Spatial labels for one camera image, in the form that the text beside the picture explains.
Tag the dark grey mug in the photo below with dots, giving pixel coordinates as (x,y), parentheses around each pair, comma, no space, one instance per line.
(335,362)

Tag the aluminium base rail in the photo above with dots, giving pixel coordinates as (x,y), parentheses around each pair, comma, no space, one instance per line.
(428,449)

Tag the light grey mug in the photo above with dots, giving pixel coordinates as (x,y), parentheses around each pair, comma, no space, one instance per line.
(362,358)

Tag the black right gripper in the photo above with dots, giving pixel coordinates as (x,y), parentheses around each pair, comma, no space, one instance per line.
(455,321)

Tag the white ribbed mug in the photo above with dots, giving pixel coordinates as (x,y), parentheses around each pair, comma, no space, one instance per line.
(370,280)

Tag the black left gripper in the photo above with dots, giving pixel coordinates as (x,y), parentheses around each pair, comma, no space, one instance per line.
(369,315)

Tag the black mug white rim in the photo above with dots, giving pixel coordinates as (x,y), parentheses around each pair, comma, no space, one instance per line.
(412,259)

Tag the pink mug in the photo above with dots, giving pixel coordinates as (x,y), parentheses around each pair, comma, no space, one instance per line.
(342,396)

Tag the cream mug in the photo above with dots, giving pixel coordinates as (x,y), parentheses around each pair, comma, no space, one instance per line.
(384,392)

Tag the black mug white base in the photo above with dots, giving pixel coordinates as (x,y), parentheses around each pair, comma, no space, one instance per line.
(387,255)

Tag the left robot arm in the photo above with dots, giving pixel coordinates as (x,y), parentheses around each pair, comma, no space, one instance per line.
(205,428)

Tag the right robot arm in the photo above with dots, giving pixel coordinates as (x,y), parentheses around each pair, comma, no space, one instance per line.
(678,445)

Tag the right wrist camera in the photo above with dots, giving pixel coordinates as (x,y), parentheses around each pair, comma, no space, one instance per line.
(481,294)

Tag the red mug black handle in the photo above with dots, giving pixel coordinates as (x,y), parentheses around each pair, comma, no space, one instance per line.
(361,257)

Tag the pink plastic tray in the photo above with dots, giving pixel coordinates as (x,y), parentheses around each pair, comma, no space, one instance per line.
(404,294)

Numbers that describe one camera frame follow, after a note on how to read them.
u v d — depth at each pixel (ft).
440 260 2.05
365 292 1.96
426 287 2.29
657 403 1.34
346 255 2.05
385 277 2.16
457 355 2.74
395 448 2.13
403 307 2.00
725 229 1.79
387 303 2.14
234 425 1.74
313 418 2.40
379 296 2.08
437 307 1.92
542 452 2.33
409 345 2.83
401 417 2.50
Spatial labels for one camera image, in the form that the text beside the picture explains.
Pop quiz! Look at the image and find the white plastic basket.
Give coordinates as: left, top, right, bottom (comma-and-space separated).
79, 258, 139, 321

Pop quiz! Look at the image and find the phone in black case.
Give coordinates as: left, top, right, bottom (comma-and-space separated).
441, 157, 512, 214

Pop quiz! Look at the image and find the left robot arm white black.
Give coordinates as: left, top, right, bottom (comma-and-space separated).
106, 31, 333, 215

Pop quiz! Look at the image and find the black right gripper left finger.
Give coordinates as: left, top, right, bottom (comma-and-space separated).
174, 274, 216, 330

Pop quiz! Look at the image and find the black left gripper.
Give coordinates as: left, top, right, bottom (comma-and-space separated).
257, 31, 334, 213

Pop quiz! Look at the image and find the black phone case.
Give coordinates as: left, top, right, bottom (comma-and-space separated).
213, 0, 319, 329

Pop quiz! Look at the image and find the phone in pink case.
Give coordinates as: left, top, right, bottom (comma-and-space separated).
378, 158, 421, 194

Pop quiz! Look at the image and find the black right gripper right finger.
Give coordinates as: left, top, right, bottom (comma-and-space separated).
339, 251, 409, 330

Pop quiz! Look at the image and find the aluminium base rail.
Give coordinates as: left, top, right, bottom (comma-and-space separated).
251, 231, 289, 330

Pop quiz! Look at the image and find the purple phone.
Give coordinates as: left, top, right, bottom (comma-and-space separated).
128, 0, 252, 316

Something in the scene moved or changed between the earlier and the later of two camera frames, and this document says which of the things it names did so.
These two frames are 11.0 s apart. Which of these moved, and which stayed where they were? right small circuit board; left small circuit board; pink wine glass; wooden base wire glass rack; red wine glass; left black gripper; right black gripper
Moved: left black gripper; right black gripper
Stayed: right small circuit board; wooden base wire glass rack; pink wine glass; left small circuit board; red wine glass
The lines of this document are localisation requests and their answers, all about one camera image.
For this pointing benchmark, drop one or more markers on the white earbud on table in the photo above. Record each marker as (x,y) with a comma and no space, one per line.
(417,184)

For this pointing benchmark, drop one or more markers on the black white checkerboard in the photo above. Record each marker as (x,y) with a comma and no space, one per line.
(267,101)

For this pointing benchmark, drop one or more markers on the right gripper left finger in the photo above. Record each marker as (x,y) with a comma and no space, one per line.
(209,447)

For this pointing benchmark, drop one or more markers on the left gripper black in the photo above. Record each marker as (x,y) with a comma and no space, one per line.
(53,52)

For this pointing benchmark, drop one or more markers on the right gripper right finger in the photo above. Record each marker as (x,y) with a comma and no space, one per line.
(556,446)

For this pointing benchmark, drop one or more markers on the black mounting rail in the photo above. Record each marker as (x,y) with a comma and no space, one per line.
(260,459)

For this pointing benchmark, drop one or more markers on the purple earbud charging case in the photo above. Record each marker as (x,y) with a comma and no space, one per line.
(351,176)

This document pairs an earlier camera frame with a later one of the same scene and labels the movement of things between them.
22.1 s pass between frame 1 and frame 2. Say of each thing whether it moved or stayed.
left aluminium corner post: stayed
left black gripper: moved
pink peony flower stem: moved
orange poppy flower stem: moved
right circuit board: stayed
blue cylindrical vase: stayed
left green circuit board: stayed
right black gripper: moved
☆ ☆ ☆ ☆
Your assignment:
Copy out the full material exactly as it appears.

Exercise result:
Spatial labels for one camera image, in the form that the text beside the picture explains.
Tag the dark grey mug in the photo below with dots, giving pixel coordinates as (x,y), parentheses around each pair, comma, no space, one instance per line.
(335,362)

Tag the aluminium base rail in the photo above with dots, giving pixel coordinates as (x,y), parentheses around each pair, comma, no space, one instance per line.
(428,449)

Tag the light grey mug in the photo above with dots, giving pixel coordinates as (x,y), parentheses around each pair, comma, no space, one instance per line.
(362,358)

Tag the black right gripper in the photo above with dots, giving pixel coordinates as (x,y), parentheses around each pair, comma, no space, one instance per line.
(455,321)

Tag the white ribbed mug in the photo above with dots, giving pixel coordinates as (x,y), parentheses around each pair, comma, no space, one instance per line.
(370,280)

Tag the black left gripper in the photo above with dots, giving pixel coordinates as (x,y), parentheses around each pair, comma, no space, one instance per line.
(369,315)

Tag the black mug white rim in the photo above with dots, giving pixel coordinates as (x,y), parentheses around each pair, comma, no space, one instance per line.
(412,259)

Tag the pink mug in the photo above with dots, giving pixel coordinates as (x,y), parentheses around each pair, comma, no space, one instance per line.
(342,396)

Tag the cream mug in the photo above with dots, giving pixel coordinates as (x,y), parentheses around each pair, comma, no space, one instance per line.
(384,392)

Tag the black mug white base in the photo above with dots, giving pixel coordinates as (x,y), parentheses around each pair, comma, no space, one instance per line.
(387,255)

Tag the left robot arm in the photo above with dots, giving pixel coordinates as (x,y), parentheses around each pair, comma, no space, one instance per line.
(205,428)

Tag the right robot arm in the photo above with dots, giving pixel coordinates as (x,y), parentheses around each pair, comma, no space, one instance per line.
(678,445)

Tag the right wrist camera in the photo above with dots, giving pixel coordinates as (x,y), parentheses around each pair, comma, no space, one instance per line.
(481,294)

Tag the red mug black handle in the photo above with dots, giving pixel coordinates as (x,y), parentheses around each pair, comma, no space, one instance per line.
(361,257)

Tag the pink plastic tray in the photo above with dots, giving pixel coordinates as (x,y), parentheses around each pair, comma, no space, one instance per line.
(404,294)

Numbers that describe one camera frame follow, after a note on how to read them.
u v d — depth at each pixel (ft).
440 260 2.05
365 292 1.96
426 287 2.29
657 403 1.34
346 255 2.05
385 277 2.16
457 355 2.74
395 448 2.13
403 307 2.00
725 229 1.79
387 303 2.14
234 425 1.74
313 418 2.40
379 296 2.08
437 307 1.92
542 452 2.33
409 345 2.83
401 417 2.50
Spatial labels for one camera image, in the form that the text beside the picture explains.
Pop quiz! Look at the image and find the white plastic basket.
Give coordinates as: left, top, right, bottom (comma-and-space separated).
79, 258, 139, 321

Pop quiz! Look at the image and find the phone in black case.
Give coordinates as: left, top, right, bottom (comma-and-space separated).
441, 157, 512, 214

Pop quiz! Look at the image and find the left robot arm white black.
Give coordinates as: left, top, right, bottom (comma-and-space separated).
106, 31, 333, 215

Pop quiz! Look at the image and find the black right gripper left finger.
Give coordinates as: left, top, right, bottom (comma-and-space separated).
174, 274, 216, 330

Pop quiz! Look at the image and find the black left gripper.
Give coordinates as: left, top, right, bottom (comma-and-space separated).
257, 31, 334, 213

Pop quiz! Look at the image and find the black phone case.
Give coordinates as: left, top, right, bottom (comma-and-space separated).
213, 0, 319, 329

Pop quiz! Look at the image and find the phone in pink case.
Give coordinates as: left, top, right, bottom (comma-and-space separated).
378, 158, 421, 194

Pop quiz! Look at the image and find the black right gripper right finger.
Give coordinates as: left, top, right, bottom (comma-and-space separated).
339, 251, 409, 330

Pop quiz! Look at the image and find the aluminium base rail.
Give coordinates as: left, top, right, bottom (comma-and-space separated).
251, 231, 289, 330

Pop quiz! Look at the image and find the purple phone.
Give coordinates as: left, top, right, bottom (comma-and-space separated).
128, 0, 252, 316

Something in the scene moved or changed between the earlier and the later of two camera frames, and this document says which of the things it names did so.
These two frames are 11.0 s apart. Which of these moved, and which stayed where they were? right small circuit board; left small circuit board; pink wine glass; wooden base wire glass rack; red wine glass; left black gripper; right black gripper
Moved: left black gripper; right black gripper
Stayed: right small circuit board; wooden base wire glass rack; pink wine glass; left small circuit board; red wine glass
The lines of this document are localisation requests and their answers, all about one camera image.
For this pointing benchmark, drop one or more markers on the white earbud on table in the photo above. Record each marker as (x,y) with a comma and no space, one per line.
(417,184)

For this pointing benchmark, drop one or more markers on the black white checkerboard in the photo above. Record each marker as (x,y) with a comma and no space, one per line.
(267,101)

For this pointing benchmark, drop one or more markers on the right gripper left finger in the photo above. Record each marker as (x,y) with a comma and no space, one per line.
(209,447)

For this pointing benchmark, drop one or more markers on the left gripper black in the photo above. Record each marker as (x,y) with a comma and no space, one per line.
(53,52)

For this pointing benchmark, drop one or more markers on the right gripper right finger in the photo above. Record each marker as (x,y) with a comma and no space, one per line.
(556,446)

For this pointing benchmark, drop one or more markers on the black mounting rail in the photo above. Record each marker as (x,y) with a comma and no space, one per line.
(260,459)

For this pointing benchmark, drop one or more markers on the purple earbud charging case in the photo above. Record each marker as (x,y) with a comma and no space, one per line.
(351,176)

This document pairs an earlier camera frame with a later one of the same scene and labels the movement of things between them.
22.1 s pass between frame 1 and frame 2. Say of each thing whether it moved or stayed.
left aluminium corner post: stayed
left black gripper: moved
pink peony flower stem: moved
orange poppy flower stem: moved
right circuit board: stayed
blue cylindrical vase: stayed
left green circuit board: stayed
right black gripper: moved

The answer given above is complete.